#### [Work required]
Return the lines of the material below exactly, beginning with the line that has "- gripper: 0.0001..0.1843" in it and finishing with the line that has "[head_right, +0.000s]" in it. Leave all pictures aside.

#### [Source material]

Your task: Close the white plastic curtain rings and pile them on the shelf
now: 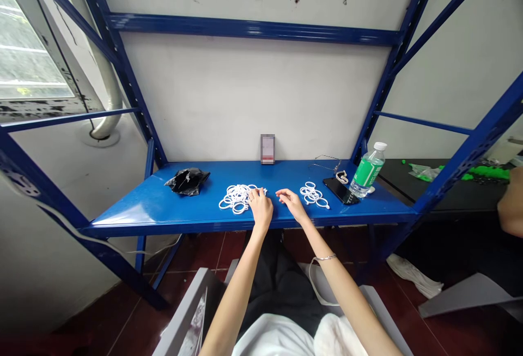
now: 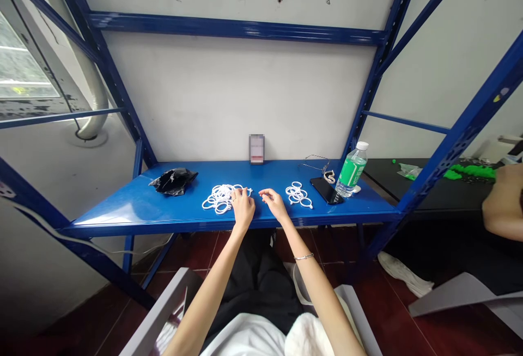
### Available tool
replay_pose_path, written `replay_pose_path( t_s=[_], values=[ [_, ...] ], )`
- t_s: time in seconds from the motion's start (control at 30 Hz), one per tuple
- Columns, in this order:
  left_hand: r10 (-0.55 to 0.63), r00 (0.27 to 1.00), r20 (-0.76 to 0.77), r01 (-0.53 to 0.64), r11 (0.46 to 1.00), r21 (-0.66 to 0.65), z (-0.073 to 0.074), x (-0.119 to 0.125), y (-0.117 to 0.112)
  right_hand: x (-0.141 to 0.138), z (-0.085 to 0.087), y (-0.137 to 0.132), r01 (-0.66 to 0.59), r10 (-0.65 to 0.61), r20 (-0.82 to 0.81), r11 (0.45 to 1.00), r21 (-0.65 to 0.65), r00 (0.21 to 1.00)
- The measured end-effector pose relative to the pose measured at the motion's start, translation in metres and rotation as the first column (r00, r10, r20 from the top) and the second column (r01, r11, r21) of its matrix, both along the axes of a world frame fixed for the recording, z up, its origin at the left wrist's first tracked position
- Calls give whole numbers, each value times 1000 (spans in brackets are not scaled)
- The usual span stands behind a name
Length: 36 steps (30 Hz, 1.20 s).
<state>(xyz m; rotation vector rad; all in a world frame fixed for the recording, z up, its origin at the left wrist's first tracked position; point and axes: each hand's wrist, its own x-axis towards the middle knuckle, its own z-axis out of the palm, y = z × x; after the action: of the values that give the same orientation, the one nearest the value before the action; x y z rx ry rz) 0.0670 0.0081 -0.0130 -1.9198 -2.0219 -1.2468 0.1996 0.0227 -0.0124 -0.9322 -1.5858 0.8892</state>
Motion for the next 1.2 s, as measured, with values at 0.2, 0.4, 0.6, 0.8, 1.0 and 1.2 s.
replay_pose_path(
  t_s=[0.2,0.4,0.6,0.8,1.0,1.2],
  values=[
    [-269,938,-218,282,959,32,-1,-1,-1,3,2,-10,331,-438,227,860,389,870],
    [-460,844,-276,462,885,-65,-5,-1,3,43,3,-19,602,-819,412,574,555,400],
    [-495,846,-200,488,868,-88,-7,-4,6,91,-4,-15,600,-766,576,611,517,284],
    [-666,736,-116,662,745,-80,-5,-26,4,97,-4,-8,546,-752,584,640,540,305],
    [-705,709,-14,704,709,-42,-7,-45,-3,94,4,-9,565,-816,453,576,591,358],
    [-707,699,109,713,700,-31,-6,-47,-1,67,16,-12,460,-542,206,821,338,815]
  ],
)
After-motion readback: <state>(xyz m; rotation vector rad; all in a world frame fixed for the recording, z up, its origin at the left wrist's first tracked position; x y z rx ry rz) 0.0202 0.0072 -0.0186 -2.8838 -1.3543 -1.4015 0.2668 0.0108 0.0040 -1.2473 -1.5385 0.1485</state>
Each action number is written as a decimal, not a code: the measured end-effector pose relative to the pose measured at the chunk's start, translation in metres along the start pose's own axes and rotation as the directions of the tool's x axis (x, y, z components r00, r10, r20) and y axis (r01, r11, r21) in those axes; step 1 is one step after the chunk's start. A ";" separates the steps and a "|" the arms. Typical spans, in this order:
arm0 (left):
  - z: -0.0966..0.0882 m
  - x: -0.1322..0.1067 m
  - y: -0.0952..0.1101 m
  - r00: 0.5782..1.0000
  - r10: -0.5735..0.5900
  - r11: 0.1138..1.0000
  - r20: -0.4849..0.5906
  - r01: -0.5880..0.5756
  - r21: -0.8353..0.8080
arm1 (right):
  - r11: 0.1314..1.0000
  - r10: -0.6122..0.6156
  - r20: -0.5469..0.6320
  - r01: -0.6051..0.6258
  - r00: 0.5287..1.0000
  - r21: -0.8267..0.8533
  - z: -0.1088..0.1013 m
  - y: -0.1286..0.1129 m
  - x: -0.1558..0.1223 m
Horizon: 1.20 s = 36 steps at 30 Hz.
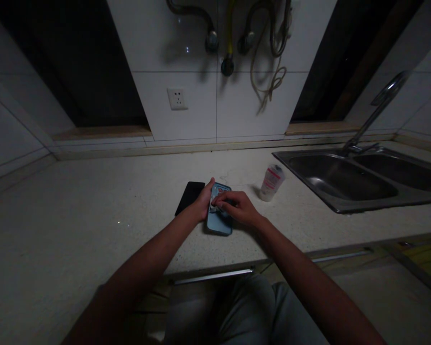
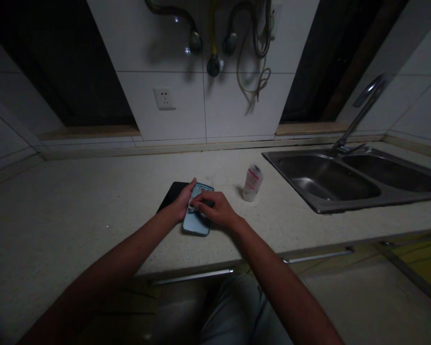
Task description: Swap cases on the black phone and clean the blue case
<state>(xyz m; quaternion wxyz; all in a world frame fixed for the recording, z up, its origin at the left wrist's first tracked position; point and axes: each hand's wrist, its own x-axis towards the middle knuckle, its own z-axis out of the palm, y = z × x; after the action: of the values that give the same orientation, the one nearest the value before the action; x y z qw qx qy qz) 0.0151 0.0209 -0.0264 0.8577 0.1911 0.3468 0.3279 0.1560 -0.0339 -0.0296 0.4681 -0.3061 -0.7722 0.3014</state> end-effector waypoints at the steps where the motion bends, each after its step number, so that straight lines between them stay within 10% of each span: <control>1: 0.000 0.001 0.000 1.000 0.004 1.000 -0.001 -0.004 0.031 | 1.000 0.006 0.015 -0.006 1.000 0.013 0.000 -0.001 0.000; 12: 0.003 -0.002 0.004 0.999 -0.005 0.997 -0.035 0.007 0.079 | 0.991 0.112 0.103 -0.119 0.988 0.068 -0.001 -0.005 -0.001; 19: -0.001 0.000 0.004 0.999 0.027 0.997 -0.029 -0.025 0.073 | 0.972 0.210 -0.102 -0.196 0.972 0.132 -0.001 -0.002 0.003; 27: 0.007 -0.005 0.001 0.999 0.027 0.997 -0.021 -0.026 0.066 | 0.927 0.357 -0.475 -0.243 0.804 0.286 -0.003 0.014 0.010; 36: 0.009 -0.011 0.000 0.997 -0.047 0.997 0.061 0.043 0.068 | 0.803 0.581 -0.571 -0.297 0.580 0.516 -0.008 0.026 0.016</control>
<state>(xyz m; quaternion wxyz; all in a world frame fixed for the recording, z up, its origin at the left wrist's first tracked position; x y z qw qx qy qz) 0.0153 0.0122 -0.0148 0.8685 0.2219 0.3348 0.2905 0.1626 -0.0042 -0.0376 0.6828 -0.4894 -0.3591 0.4066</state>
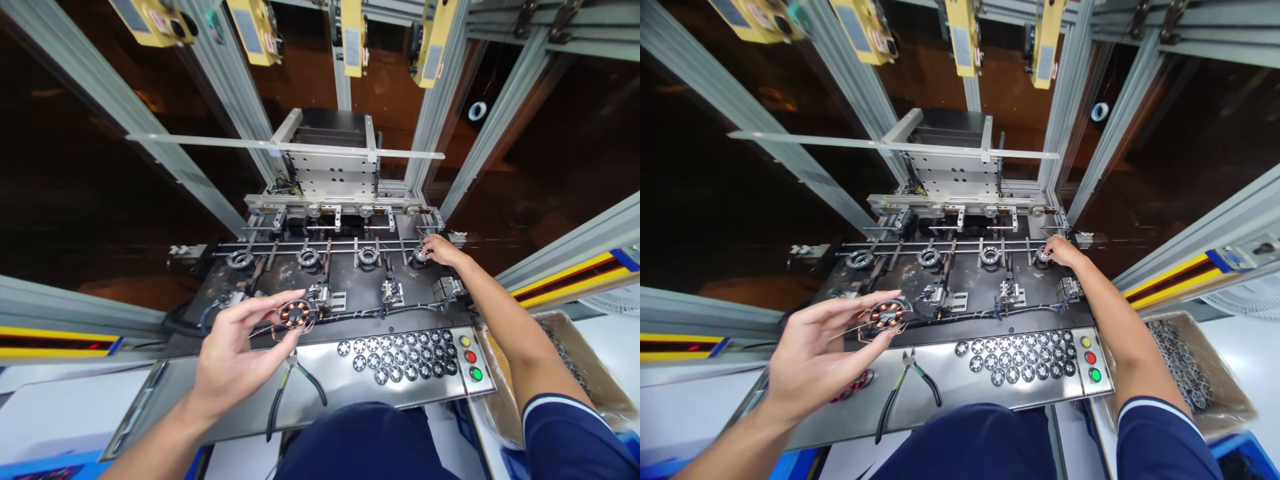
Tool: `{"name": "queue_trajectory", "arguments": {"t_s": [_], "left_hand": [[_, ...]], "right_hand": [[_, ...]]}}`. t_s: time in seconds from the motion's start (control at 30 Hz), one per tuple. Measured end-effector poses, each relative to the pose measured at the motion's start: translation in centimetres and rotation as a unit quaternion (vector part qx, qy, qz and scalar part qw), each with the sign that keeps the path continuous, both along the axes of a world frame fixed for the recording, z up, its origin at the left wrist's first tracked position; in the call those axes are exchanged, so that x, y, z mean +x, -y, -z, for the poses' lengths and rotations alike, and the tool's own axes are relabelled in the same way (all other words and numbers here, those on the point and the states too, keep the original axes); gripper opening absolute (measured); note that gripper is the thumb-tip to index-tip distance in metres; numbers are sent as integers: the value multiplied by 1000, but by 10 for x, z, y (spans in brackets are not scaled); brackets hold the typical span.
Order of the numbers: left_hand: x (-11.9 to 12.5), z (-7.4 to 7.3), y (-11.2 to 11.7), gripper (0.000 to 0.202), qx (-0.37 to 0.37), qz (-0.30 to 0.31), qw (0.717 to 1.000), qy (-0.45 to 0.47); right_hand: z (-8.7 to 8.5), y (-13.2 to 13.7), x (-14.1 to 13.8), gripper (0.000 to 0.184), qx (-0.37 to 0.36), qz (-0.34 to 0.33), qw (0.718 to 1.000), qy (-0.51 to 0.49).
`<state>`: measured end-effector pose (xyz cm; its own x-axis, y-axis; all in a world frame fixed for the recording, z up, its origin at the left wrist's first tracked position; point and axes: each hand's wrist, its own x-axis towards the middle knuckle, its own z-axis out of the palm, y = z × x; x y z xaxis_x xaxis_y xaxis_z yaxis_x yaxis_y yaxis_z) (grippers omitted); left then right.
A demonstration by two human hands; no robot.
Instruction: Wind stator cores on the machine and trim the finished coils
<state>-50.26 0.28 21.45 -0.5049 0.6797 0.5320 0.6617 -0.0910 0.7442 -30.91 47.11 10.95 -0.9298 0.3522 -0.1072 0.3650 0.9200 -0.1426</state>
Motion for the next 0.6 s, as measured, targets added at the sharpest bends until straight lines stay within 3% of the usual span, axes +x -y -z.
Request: {"name": "queue_trajectory", "arguments": {"t_s": [0.2,0.37,0.43,0.5,0.6], "left_hand": [[-3,7,10,46,0,-41,999,24],[-10,18,34,52,1,-96,994,54],[-15,33,57,55,-30,-147,986,69],[-19,59,88,57,-83,-204,971,89],[-22,112,143,55,-143,-280,943,108]], "right_hand": [[-13,10,-2,29,-1,14,999,-37],[-53,40,12,14,14,19,993,-116],[-71,73,17,10,9,0,986,-165],[-81,119,15,14,-8,-34,977,-211],[-72,210,-3,15,-67,-136,951,-269]]}}
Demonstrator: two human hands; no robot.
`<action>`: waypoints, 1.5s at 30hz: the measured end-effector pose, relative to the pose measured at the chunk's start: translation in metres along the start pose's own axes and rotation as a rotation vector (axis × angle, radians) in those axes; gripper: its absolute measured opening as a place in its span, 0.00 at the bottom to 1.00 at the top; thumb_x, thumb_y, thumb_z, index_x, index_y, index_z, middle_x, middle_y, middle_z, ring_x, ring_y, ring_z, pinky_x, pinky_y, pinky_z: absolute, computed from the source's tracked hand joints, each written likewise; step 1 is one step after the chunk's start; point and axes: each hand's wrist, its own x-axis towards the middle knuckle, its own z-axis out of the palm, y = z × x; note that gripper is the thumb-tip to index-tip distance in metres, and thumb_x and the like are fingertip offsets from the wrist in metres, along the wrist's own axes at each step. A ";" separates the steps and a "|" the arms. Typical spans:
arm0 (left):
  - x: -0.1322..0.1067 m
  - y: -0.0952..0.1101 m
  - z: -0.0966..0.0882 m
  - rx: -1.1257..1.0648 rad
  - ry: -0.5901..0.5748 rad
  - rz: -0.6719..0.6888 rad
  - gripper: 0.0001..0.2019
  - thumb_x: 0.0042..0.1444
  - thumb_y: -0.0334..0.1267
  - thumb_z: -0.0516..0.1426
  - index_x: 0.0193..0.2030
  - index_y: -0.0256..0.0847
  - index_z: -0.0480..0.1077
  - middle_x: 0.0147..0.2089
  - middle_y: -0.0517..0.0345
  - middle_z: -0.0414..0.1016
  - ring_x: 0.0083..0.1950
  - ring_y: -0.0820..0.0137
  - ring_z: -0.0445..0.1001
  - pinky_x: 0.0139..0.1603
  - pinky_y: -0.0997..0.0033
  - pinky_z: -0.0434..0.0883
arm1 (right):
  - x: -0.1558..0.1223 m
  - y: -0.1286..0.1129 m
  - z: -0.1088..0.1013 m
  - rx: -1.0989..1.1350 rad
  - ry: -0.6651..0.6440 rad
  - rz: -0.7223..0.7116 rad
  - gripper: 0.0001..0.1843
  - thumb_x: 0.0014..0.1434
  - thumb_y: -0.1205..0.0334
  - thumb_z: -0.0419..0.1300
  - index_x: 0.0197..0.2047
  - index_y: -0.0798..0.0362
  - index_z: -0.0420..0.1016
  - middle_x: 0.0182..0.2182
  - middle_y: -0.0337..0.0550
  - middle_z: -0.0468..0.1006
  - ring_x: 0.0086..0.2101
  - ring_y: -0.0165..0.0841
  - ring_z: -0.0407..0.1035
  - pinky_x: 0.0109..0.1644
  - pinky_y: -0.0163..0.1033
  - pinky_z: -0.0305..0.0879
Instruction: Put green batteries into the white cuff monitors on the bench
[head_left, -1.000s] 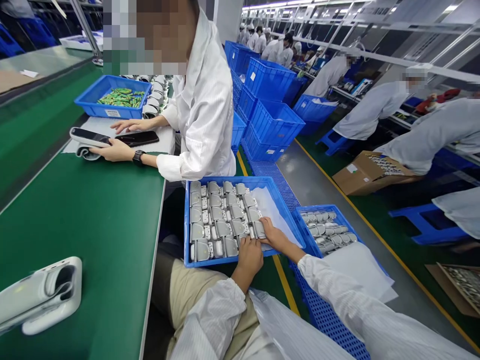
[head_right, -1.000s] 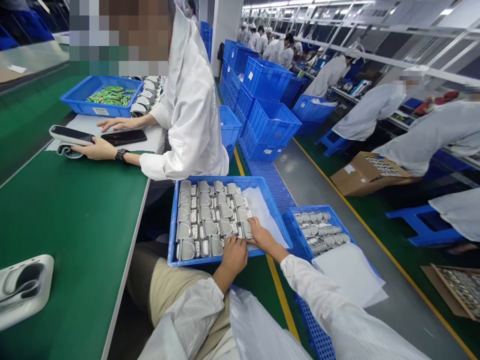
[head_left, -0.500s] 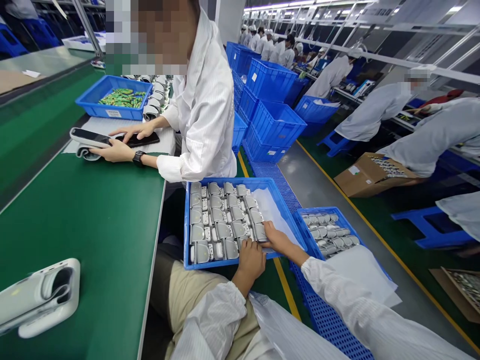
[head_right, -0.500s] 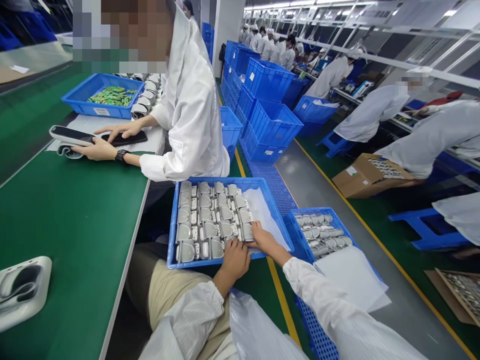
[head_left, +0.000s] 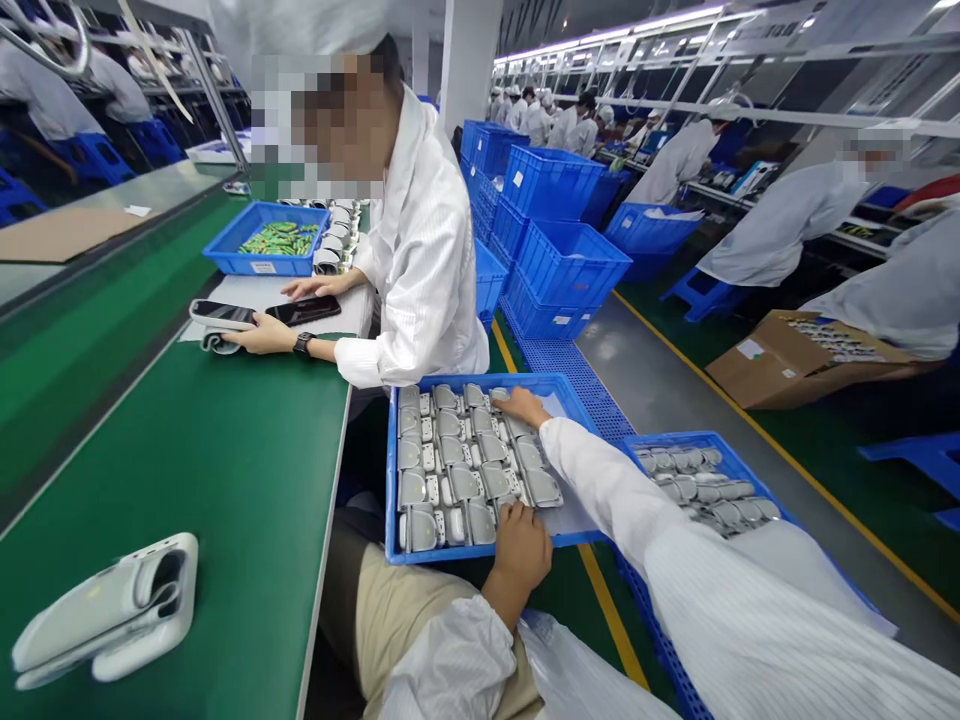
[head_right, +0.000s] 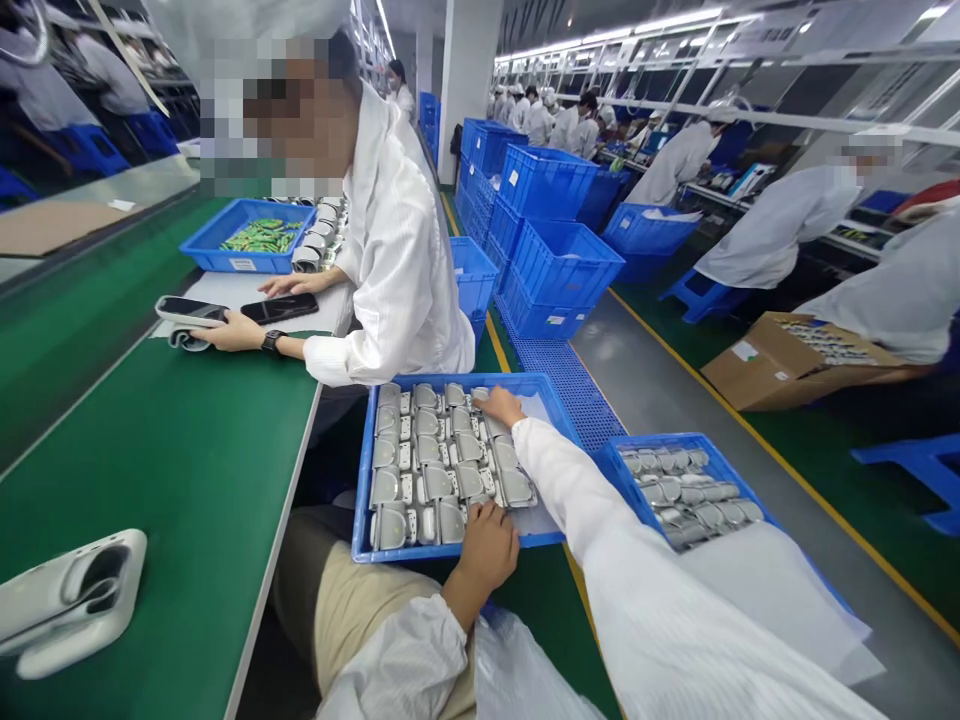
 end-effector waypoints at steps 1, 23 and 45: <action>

#### [Result]
  - gripper: 0.0001..0.1843
  - thumb_x: 0.0014..0.1434
  - thumb_y: -0.1205..0.0334
  - thumb_z: -0.0419..0.1300
  - index_x: 0.0197..0.2047
  - index_y: -0.0798..0.0362
  - index_z: -0.0420..0.1016
  - middle_x: 0.0182..0.2182
  - middle_y: -0.0337..0.0550
  - middle_z: -0.0468..0.1006
  - ring_x: 0.0086..0.2101
  - ring_y: -0.0165..0.0841
  - ring_z: -0.0407..0.1035
  - pinky_x: 0.0109..0.1644
  - pinky_y: -0.0163..0.1033
  - pinky_z: -0.0305..0.0879
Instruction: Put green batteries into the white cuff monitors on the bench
[head_left, -1.000s] 
[head_right, -1.000s] 
[head_left, -0.500s] 
[head_right, -0.500s] 
[head_left, +0.000s] 
[head_right, +0.000s] 

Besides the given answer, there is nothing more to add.